Back on the road south down the Rift again. Still crossing the Kwenia Lake dry bed made up of very cracked, soft black cotton soil. What a joy with camels, and walkers making good time with the dust kicking up off our feet.
I thought about the first time I had encountered this soil in the Selous when I was running the Beho Beho camp as a young loon.
It was Christmas Day, and some guests wanted to go on a game drive before their Christmas lunch. The short rains were just finishing, and the conditions were pretty damp. Needless to say, having seen three of the big Five, including elephant, buffalo and the daily sighting of a black rhino, we were heading back.
As luck would have it, I got badly stuck in some black cotton soil. The rest of that Christmas Day was spent lifting the big green Landcruiser up and down on the old red Tanganykia Jack. We spent more time going up than going forward.
Lunch ended up being postponed to dinner as we arrived back all jet black and filthy and some slightly disappointed punters.
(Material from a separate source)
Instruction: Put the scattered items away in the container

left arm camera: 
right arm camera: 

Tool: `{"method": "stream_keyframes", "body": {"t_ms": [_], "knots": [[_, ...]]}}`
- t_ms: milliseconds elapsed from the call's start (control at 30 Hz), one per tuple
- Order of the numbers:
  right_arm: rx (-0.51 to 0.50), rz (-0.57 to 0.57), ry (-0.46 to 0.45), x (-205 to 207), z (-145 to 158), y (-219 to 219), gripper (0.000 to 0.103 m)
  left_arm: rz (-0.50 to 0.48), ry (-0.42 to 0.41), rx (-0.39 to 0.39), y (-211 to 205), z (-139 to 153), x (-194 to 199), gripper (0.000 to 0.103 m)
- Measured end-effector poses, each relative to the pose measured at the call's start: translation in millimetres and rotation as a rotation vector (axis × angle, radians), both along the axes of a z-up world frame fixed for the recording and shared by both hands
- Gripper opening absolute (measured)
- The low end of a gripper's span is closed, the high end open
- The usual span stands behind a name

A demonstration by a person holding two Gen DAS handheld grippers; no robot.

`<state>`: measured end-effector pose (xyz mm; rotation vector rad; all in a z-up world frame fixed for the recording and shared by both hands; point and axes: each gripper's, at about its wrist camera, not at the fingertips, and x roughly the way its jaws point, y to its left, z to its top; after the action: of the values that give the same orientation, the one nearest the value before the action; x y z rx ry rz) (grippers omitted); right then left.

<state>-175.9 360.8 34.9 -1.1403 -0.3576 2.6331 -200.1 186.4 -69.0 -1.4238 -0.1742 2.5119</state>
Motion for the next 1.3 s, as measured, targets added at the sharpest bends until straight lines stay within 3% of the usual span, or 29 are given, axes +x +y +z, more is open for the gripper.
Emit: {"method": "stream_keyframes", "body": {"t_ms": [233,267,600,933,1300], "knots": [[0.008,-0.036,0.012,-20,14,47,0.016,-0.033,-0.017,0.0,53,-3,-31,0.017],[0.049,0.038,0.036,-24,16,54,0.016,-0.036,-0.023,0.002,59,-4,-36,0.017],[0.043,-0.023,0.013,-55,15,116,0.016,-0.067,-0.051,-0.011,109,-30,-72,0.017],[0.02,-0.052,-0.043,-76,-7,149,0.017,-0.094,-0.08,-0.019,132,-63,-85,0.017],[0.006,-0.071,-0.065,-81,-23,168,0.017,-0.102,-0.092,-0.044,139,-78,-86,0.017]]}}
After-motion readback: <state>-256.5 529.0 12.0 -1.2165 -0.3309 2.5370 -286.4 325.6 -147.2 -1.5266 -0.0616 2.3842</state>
Back in the Rift, the heat was really building up again as we got on a new road and met up with Amanda, her wee cat Tat and Matura, the dog.
Some circus now.
Amanda said she knew an old bush pilot called Pat, who always reckoned that a new road never did anyone any good. He certainly had a point as I looked at the new piles of cut wood in the virgin bush ready for charcoal. It does not take man long to start moving in, and new manyattas go up.
A small party of 5 giraffes appeared to watch us rather anxiously over the top of some bush. The sceptic in me wondered if they were being slaughtered for bush meat as relentlessly as the reticulated giraffe in northern Kenya. A fast, empty road opens up all sorts of unpleasant possibilities.
So here we are, in gorgeous thick bush, hunkered down after a jolly afternoon chatting up the old Mzee Masai owner over cups of Chai Kenyenji and sorting out a very fair camping fee. Crackerjack.